Bruce J.A. found that arbitrators who simply use external wage parity to resolve wage disputes distort the collective bargaining process. Wage parity is a formal term for similarity in wages. In other words, the arbitrator cannot simply say medicine to the police should pay X, because the Toronto police paid X. The first-class constable is the standard measure for comparing canadian police salaries. It usually takes four years to reach the rank of a first-class constable. If the city and the police are unable to reach an agreement on the union plan, both parties can ask for conciliation. If mediation fails to resolve our disputes, each party may again escalate and request a binding arbitration procedure. But if police work was the responsibility of such specialized labour laws and the former arbitrators and judges had not left for so long to stress the need to take into account local economic conditions on police salaries. That is why I imagine that the work of the police is somewhere in the middle of this spectrum, where we should again see wage parity mitigated by local economic conditions. It should be noted that the police are designated as an essential service.

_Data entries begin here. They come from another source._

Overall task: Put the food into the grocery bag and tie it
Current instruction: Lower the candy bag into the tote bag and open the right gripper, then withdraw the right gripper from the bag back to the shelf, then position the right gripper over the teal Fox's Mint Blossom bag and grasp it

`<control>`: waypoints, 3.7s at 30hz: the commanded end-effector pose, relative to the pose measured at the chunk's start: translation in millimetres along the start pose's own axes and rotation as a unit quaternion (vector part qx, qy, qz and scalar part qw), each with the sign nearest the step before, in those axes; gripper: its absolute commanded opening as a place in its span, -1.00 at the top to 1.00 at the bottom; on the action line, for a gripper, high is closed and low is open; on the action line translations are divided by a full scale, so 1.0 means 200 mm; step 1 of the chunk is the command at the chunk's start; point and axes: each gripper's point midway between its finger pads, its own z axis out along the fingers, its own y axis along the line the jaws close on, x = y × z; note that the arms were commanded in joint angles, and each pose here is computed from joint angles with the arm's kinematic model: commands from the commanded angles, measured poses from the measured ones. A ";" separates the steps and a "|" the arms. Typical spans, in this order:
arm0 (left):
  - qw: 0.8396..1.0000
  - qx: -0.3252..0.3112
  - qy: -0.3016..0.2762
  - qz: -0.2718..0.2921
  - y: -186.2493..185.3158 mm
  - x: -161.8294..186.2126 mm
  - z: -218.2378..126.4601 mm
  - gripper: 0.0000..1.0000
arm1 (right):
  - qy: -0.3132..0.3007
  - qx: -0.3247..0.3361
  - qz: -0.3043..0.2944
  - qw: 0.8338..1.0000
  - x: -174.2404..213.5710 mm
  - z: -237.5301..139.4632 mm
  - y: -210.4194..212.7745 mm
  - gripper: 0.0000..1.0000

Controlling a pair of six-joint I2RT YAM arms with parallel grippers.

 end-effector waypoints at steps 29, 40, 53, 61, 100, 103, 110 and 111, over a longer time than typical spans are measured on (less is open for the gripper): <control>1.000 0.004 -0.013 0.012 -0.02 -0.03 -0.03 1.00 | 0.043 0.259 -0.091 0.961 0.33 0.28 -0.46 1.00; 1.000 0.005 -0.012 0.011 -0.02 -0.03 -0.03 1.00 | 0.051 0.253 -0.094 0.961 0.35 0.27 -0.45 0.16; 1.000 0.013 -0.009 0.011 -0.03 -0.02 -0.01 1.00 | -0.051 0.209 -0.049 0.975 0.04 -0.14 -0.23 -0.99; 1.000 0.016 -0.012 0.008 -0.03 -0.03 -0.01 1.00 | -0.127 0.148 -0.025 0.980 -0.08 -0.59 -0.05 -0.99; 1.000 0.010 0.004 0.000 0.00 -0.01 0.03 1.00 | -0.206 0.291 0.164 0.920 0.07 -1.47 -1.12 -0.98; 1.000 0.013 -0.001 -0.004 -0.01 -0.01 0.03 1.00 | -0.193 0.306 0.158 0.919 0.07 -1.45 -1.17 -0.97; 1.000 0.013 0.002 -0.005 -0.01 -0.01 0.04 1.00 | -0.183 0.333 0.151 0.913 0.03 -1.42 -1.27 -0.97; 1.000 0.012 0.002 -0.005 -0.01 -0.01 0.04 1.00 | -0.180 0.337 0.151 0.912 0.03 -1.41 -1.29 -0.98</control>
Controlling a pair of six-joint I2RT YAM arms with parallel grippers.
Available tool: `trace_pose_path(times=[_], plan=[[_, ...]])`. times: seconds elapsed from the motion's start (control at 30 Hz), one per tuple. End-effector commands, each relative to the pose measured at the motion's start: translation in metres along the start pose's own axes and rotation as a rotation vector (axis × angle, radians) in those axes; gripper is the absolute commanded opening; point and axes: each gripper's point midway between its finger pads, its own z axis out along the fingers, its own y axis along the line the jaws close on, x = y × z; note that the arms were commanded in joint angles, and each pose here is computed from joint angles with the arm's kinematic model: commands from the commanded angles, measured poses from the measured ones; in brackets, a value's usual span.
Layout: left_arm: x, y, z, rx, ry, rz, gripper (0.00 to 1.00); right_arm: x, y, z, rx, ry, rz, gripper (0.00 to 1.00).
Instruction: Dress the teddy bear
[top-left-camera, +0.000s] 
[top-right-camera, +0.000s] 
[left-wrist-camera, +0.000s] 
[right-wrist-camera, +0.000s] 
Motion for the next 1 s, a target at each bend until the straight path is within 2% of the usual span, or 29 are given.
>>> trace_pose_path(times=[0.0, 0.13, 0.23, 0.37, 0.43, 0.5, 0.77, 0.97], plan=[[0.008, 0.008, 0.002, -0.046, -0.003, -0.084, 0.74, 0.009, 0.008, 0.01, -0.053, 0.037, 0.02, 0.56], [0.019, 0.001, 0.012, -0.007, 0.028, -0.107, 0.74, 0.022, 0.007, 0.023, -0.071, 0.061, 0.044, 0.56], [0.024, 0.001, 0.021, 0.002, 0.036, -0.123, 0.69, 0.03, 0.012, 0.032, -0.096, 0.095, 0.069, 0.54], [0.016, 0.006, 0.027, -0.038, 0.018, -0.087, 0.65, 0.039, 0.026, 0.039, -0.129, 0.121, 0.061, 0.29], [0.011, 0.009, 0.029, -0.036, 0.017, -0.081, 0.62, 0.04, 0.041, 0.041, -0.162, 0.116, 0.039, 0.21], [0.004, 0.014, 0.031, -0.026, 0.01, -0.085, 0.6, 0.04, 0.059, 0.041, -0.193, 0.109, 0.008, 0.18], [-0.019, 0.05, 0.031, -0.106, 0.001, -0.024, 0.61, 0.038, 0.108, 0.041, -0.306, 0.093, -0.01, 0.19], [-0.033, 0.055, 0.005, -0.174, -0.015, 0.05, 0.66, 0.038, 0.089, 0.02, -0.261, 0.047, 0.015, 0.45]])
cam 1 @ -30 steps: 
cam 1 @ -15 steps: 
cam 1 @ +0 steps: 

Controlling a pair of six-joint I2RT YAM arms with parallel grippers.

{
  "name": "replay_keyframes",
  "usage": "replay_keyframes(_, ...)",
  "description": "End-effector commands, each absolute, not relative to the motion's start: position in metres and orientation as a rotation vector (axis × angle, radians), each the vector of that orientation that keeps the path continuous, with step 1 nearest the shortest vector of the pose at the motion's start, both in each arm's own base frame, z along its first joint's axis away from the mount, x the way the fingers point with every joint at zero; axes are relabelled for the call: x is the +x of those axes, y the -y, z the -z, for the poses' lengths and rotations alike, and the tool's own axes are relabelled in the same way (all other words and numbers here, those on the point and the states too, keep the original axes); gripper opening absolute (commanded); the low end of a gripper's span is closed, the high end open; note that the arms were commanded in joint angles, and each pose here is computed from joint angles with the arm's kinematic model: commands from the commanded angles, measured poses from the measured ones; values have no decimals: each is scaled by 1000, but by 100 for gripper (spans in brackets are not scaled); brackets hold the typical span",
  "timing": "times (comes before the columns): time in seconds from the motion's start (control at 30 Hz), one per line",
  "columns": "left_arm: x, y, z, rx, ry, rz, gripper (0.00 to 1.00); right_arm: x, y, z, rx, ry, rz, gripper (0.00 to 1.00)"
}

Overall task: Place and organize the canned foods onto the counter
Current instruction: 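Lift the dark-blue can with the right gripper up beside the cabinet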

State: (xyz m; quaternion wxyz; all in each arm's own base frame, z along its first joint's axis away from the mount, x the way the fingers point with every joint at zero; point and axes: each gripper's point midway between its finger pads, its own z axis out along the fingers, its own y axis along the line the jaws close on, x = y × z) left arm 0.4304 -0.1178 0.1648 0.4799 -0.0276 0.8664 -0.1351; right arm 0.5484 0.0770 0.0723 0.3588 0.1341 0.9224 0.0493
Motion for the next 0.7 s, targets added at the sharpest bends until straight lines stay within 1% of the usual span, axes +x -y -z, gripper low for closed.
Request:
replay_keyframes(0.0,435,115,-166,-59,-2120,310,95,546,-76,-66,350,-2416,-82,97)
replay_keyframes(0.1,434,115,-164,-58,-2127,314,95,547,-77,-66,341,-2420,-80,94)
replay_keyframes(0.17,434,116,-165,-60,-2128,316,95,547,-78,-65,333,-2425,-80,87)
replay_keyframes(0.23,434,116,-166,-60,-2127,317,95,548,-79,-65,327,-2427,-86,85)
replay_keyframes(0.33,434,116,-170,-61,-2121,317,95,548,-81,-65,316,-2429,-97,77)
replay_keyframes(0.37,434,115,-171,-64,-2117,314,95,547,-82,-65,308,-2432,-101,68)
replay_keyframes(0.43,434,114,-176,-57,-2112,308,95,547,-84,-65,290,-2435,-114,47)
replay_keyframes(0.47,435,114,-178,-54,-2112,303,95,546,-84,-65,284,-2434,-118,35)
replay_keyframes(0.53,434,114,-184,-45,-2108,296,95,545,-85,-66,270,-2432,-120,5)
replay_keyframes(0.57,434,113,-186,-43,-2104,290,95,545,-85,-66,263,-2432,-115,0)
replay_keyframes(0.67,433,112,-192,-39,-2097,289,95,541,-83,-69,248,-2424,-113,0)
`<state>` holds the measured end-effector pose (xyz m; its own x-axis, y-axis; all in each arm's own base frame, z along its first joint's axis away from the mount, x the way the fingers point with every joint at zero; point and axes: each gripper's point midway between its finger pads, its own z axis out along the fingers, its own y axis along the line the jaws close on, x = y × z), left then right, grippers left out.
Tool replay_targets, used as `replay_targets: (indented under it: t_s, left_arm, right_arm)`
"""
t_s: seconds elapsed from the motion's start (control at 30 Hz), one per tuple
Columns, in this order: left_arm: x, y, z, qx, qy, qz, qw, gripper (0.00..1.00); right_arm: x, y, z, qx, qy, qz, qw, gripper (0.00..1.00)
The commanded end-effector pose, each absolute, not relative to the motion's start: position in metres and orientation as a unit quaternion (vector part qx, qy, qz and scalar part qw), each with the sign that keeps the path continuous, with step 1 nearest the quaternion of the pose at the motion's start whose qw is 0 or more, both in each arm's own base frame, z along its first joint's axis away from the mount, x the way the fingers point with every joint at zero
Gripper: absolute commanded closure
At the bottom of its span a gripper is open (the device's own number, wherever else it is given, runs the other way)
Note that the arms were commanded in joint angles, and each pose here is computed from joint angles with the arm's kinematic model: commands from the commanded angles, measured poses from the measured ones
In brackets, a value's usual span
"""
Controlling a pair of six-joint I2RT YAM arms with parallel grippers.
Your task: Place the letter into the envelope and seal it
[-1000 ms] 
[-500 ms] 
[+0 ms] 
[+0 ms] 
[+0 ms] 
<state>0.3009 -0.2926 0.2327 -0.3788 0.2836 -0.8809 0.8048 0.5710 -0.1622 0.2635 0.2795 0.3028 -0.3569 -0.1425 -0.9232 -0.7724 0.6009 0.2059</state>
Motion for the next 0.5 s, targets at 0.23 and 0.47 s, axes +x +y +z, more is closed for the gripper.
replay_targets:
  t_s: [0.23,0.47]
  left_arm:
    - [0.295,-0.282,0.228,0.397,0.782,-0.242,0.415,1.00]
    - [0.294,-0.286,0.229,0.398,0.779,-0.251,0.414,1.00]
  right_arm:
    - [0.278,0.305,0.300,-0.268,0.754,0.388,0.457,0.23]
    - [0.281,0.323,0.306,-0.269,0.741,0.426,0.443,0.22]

This weakens a union by removing its most powerful bargaining instrument – its ability to strike. So we have to be particularly careful with our relationship. “Arbitrators should in any event “point” to external wage parity, as this would stifle free collective bargaining and would never allow for local economic concerns, regardless of the seriousness of the regulation or the influence on wage agreements. Why would [firefighters] ever accept something less than external wage parity, when arbitration would inevitably lead to the imposition of pay parity with other fire groups in the province? Another reason why local economic conditions are not reflected in police salaries is the distinction between the lack of willingness to pay a commune and the insolvency of a commune. That is an important distinction. A city has much more power than a union since the city council controls the budget. However, we cannot simply use the budget to justify why we can no longer pay. This principle is articulated in another arbitration, Hamilton Police Services Board and the Hamilton Police Association 2002. Arbitrator Kenneth Swan wrote that a city council cannot simply control arbitration through a budget procedure. Our budget is a factor, but it does not exceed all other considerations about what a fair wage is. In other words, the city council cannot just say, “We cannot afford to pay them.” It is always better for the city and the police union to get an agreement without an arbitrator, but it is helpful to understand how arbitration works to better educate the public, what kinds of balances and trade-offs are to be expected. Finally, a binding conciliation is the hammer that hangs over any collective bargaining.
The arbitrator will try to counter a fair and reasonable agreement. The definition of what is “fair and reasonable” begins with the consideration of other collective agreements in the same sector and geography to be used as comparators. The UPV represents collective agreements for approximately 1,300 members of the Vancouver Police Service and negotiates employment contracts. It also represents its members in disciplinary proceedings and cases relating to the Workers` Compensation Act and the Employment Standards Act.